Restate the entries below in full, exactly as they read, but without pictures.

┌────────

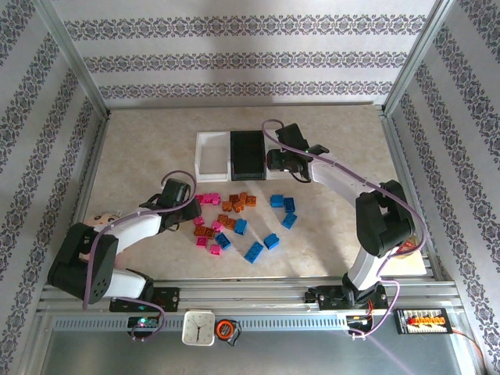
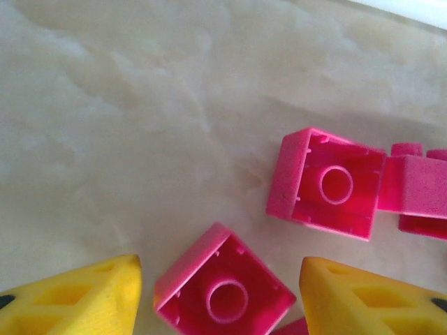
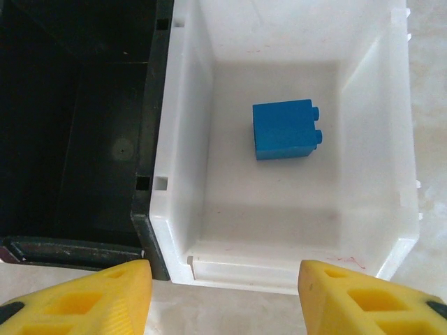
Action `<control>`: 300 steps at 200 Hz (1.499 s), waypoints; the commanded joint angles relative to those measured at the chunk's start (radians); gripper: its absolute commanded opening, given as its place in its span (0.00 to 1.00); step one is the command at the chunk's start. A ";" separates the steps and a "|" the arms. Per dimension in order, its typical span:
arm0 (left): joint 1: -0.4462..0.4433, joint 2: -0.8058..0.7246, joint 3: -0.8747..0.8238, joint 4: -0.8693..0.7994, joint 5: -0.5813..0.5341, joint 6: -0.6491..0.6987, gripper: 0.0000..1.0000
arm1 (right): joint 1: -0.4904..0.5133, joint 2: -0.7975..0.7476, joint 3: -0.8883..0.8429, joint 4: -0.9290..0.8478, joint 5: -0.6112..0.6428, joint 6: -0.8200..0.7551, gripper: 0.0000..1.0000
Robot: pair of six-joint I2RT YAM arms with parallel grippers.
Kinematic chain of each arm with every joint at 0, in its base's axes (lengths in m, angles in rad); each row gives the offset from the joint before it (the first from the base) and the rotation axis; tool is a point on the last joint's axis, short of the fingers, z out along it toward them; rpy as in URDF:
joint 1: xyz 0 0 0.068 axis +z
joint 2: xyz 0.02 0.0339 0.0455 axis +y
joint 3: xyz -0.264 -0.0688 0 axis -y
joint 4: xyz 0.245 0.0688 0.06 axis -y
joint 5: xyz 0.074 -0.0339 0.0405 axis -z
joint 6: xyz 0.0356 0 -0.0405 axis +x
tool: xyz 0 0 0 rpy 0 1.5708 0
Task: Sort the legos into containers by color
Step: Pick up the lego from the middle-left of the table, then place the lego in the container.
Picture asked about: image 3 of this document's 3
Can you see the blue lego brick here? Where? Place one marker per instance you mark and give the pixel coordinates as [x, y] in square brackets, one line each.
[279, 129]

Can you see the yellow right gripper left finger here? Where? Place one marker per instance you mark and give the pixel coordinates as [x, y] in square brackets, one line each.
[70, 307]

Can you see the black plastic bin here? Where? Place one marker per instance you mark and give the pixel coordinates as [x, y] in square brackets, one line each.
[87, 104]

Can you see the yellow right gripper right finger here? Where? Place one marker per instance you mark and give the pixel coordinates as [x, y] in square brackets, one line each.
[366, 307]

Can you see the white plastic bin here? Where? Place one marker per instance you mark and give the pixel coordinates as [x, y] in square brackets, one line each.
[279, 209]

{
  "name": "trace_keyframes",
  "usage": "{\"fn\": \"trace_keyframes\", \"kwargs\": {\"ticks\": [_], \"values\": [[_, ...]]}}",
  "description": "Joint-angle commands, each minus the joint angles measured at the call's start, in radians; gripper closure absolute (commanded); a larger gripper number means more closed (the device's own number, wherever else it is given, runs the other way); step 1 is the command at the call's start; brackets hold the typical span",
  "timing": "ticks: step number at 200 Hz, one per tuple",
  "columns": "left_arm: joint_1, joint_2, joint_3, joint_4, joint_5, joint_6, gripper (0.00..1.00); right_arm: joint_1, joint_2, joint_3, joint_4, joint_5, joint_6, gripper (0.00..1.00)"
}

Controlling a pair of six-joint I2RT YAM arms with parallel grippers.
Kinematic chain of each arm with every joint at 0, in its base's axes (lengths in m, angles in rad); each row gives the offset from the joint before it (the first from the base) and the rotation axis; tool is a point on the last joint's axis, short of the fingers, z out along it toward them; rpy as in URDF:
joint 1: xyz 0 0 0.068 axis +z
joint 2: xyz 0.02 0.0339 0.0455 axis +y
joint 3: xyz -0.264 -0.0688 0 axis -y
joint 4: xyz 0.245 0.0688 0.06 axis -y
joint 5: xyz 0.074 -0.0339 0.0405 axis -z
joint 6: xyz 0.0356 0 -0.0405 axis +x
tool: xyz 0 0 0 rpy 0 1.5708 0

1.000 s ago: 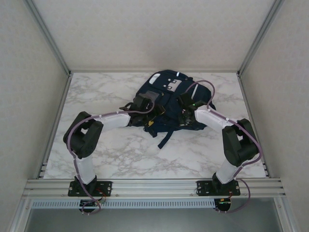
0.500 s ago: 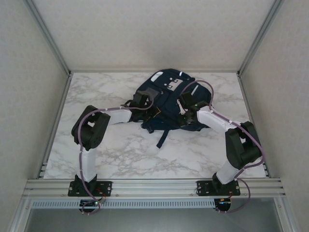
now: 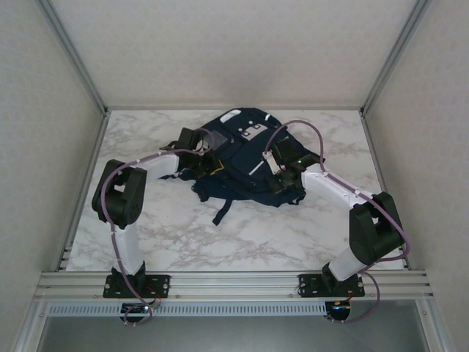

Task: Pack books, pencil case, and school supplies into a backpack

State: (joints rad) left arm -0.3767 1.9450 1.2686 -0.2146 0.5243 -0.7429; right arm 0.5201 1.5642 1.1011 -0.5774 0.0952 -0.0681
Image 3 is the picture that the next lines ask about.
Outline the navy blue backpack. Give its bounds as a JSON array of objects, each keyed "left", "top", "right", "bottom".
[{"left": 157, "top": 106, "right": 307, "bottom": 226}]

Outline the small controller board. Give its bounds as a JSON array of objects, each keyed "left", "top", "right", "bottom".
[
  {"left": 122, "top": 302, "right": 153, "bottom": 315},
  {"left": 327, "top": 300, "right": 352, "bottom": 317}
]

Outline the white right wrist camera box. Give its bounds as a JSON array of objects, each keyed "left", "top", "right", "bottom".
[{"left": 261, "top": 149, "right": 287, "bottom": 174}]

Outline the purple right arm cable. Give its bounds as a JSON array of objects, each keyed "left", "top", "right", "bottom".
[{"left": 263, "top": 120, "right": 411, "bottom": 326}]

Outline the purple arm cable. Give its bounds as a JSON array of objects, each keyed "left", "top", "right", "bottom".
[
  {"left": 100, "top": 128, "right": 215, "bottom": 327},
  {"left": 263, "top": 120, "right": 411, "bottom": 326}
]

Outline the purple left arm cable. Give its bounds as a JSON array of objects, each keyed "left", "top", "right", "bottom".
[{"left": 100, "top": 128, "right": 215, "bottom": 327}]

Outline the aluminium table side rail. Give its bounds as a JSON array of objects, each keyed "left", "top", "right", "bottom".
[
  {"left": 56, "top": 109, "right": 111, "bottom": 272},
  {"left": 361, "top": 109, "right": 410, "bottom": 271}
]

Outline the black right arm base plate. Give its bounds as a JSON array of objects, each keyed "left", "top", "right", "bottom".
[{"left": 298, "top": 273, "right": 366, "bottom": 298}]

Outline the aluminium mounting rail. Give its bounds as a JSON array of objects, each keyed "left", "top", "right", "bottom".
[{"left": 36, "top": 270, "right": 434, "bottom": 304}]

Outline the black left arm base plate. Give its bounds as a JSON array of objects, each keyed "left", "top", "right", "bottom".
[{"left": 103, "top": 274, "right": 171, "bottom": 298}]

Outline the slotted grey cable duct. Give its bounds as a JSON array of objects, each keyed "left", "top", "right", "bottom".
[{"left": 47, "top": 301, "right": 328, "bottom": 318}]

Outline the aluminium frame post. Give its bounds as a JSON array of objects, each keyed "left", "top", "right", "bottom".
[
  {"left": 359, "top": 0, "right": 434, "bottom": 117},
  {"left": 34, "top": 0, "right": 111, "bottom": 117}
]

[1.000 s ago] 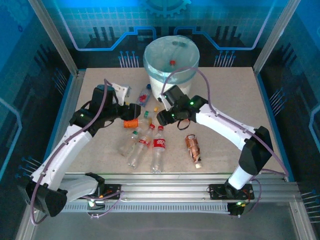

└────────

Solution —
Action `<control>`: 300 steps at 200 Hz (1.499 s), waypoints; the commanded joint angles relative to those measured at the chunk's start (radians); gripper: its absolute commanded opening, given as its place in its span (0.00 to 1.00); step one is the command at the chunk's start. A ";" separates the steps and a "|" the arms. Per dimension in order, its typical span:
arm0 (left): joint 1: -0.4462..0.4433, joint 2: -0.8058..0.7246, joint 3: -0.8747..0.8238, joint 4: -0.8693..0.7994, joint 5: -0.5813..0.5341, joint 6: -0.6491..0.6987, gripper: 0.0000..1.0000
arm1 (right): joint 1: -0.4904..0.5133, joint 2: -0.7975..0.7476, joint 3: -0.8883..0.8429, joint 4: -0.9290..0.8478, joint 5: -0.6112..0.6428, joint 6: -0.8200..0.7551, gripper: 0.0000..1.0000
Robot: pair of six-joint I2RT YAM arms with parallel grippers.
Kinematic chain of each arm with every joint at 0, in its base's axes (lengths in m, angles in rad); each row gives the offset from the joint before it (the first from the base) and the rotation axis; tool is a point on the last joint's axis, short of the fingers, z out along it toward them; rpy as in URDF:
joint 1: xyz 0 0 0.068 axis +z
joint 2: xyz 0.02 0.0339 0.0455 axis +y
joint 3: xyz -0.264 -0.0688 0 axis -y
joint 4: xyz 0.245 0.0688 0.06 axis -y
joint 5: xyz 0.074 -0.0339 0.0405 axis -z
joint 6: xyz 0.0356 0 -0.0405 axis +x
tool: xyz 0 0 0 rpy 0 1.5708 0
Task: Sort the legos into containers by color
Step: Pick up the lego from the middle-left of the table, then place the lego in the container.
Picture asked about: image 3 of this document's 3
Can you see the blue lego brick here? Where? Place one marker per instance you mark and give the pixel coordinates as [x, y] in square brackets, one line each.
[279, 129]

Can you see the yellow right gripper left finger here? Where? Place one marker per instance you mark and give the pixel coordinates as [x, y] in square brackets, one line each.
[70, 307]

Can you see the black plastic bin here? Where? Place one marker per instance you mark and give the pixel coordinates as [x, y] in square brackets, one line each.
[87, 104]

Can you see the yellow right gripper right finger here? Where? Place one marker per instance you mark and give the pixel coordinates as [x, y] in square brackets, one line each.
[366, 307]

Can you see the white plastic bin here? Where? Place one marker per instance you mark and give the pixel coordinates as [x, y] in square brackets, one line each.
[279, 209]

{
  "name": "trace_keyframes",
  "usage": "{\"fn\": \"trace_keyframes\", \"kwargs\": {\"ticks\": [_], \"values\": [[_, ...]]}}",
  "description": "Joint-angle commands, each minus the joint angles measured at the call's start, in radians; gripper closure absolute (commanded); a larger gripper number means more closed (the device's own number, wherever else it is given, runs the other way); step 1 is the command at the call's start; brackets hold the typical span",
  "timing": "ticks: step number at 200 Hz, one per tuple",
  "columns": "left_arm: joint_1, joint_2, joint_3, joint_4, joint_5, joint_6, gripper (0.00..1.00); right_arm: joint_1, joint_2, joint_3, joint_4, joint_5, joint_6, gripper (0.00..1.00)"
}

Controlling a pair of six-joint I2RT YAM arms with parallel grippers.
Kinematic chain of each arm with every joint at 0, in its base's axes (lengths in m, angles in rad); each row gives the offset from the joint before it (the first from the base) and the rotation axis; tool is a point on the last joint's axis, short of the fingers, z out along it toward them; rpy as in URDF:
joint 1: xyz 0 0 0.068 axis +z
joint 2: xyz 0.02 0.0339 0.0455 axis +y
joint 3: xyz -0.264 -0.0688 0 axis -y
joint 4: xyz 0.245 0.0688 0.06 axis -y
joint 5: xyz 0.074 -0.0339 0.0405 axis -z
joint 6: xyz 0.0356 0 -0.0405 axis +x
tool: xyz 0 0 0 rpy 0 1.5708 0

1.000 s ago: 
0.500 s ago: 
now: 

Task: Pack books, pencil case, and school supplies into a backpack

State: (joints rad) left arm -0.3767 1.9450 1.2686 -0.2146 0.5243 -0.7429; right arm 0.5201 1.5642 1.1011 -0.5774 0.0952 -0.0681
Image 3 is the picture that the next lines ask about.
Outline the navy blue backpack. Give its bounds as a JSON array of objects, each keyed "left", "top", "right", "bottom".
[{"left": 157, "top": 106, "right": 307, "bottom": 226}]

Outline the small controller board. Give its bounds as a JSON array of objects, each keyed "left", "top", "right", "bottom".
[
  {"left": 122, "top": 302, "right": 153, "bottom": 315},
  {"left": 327, "top": 300, "right": 352, "bottom": 317}
]

Outline the white right wrist camera box. Give its bounds as a JSON array of objects, each keyed "left", "top", "right", "bottom".
[{"left": 261, "top": 149, "right": 287, "bottom": 174}]

Outline the purple right arm cable. Give its bounds as a JSON array of objects, each keyed "left", "top", "right", "bottom".
[{"left": 263, "top": 120, "right": 411, "bottom": 326}]

Outline the purple arm cable. Give its bounds as a JSON array of objects, each keyed "left", "top", "right", "bottom".
[
  {"left": 100, "top": 128, "right": 215, "bottom": 327},
  {"left": 263, "top": 120, "right": 411, "bottom": 326}
]

Outline the purple left arm cable. Give its bounds as a JSON array of objects, each keyed "left", "top", "right", "bottom".
[{"left": 100, "top": 128, "right": 215, "bottom": 327}]

Outline the aluminium table side rail. Give its bounds as a JSON array of objects, each keyed "left", "top", "right", "bottom".
[
  {"left": 56, "top": 109, "right": 111, "bottom": 272},
  {"left": 361, "top": 109, "right": 410, "bottom": 271}
]

Outline the black right arm base plate. Give its bounds as a JSON array of objects, each keyed "left", "top", "right", "bottom".
[{"left": 298, "top": 273, "right": 366, "bottom": 298}]

Outline the aluminium mounting rail. Give its bounds as a JSON array of objects, each keyed "left", "top", "right", "bottom".
[{"left": 36, "top": 270, "right": 434, "bottom": 304}]

Outline the black left arm base plate. Give its bounds as a JSON array of objects, each keyed "left", "top", "right", "bottom".
[{"left": 103, "top": 274, "right": 171, "bottom": 298}]

Outline the slotted grey cable duct. Give its bounds as a JSON array of objects, each keyed "left", "top", "right", "bottom".
[{"left": 47, "top": 301, "right": 328, "bottom": 318}]

Outline the aluminium frame post. Give its bounds as a JSON array of objects, each keyed "left", "top", "right", "bottom".
[
  {"left": 359, "top": 0, "right": 434, "bottom": 117},
  {"left": 34, "top": 0, "right": 111, "bottom": 117}
]

[1.000 s ago] 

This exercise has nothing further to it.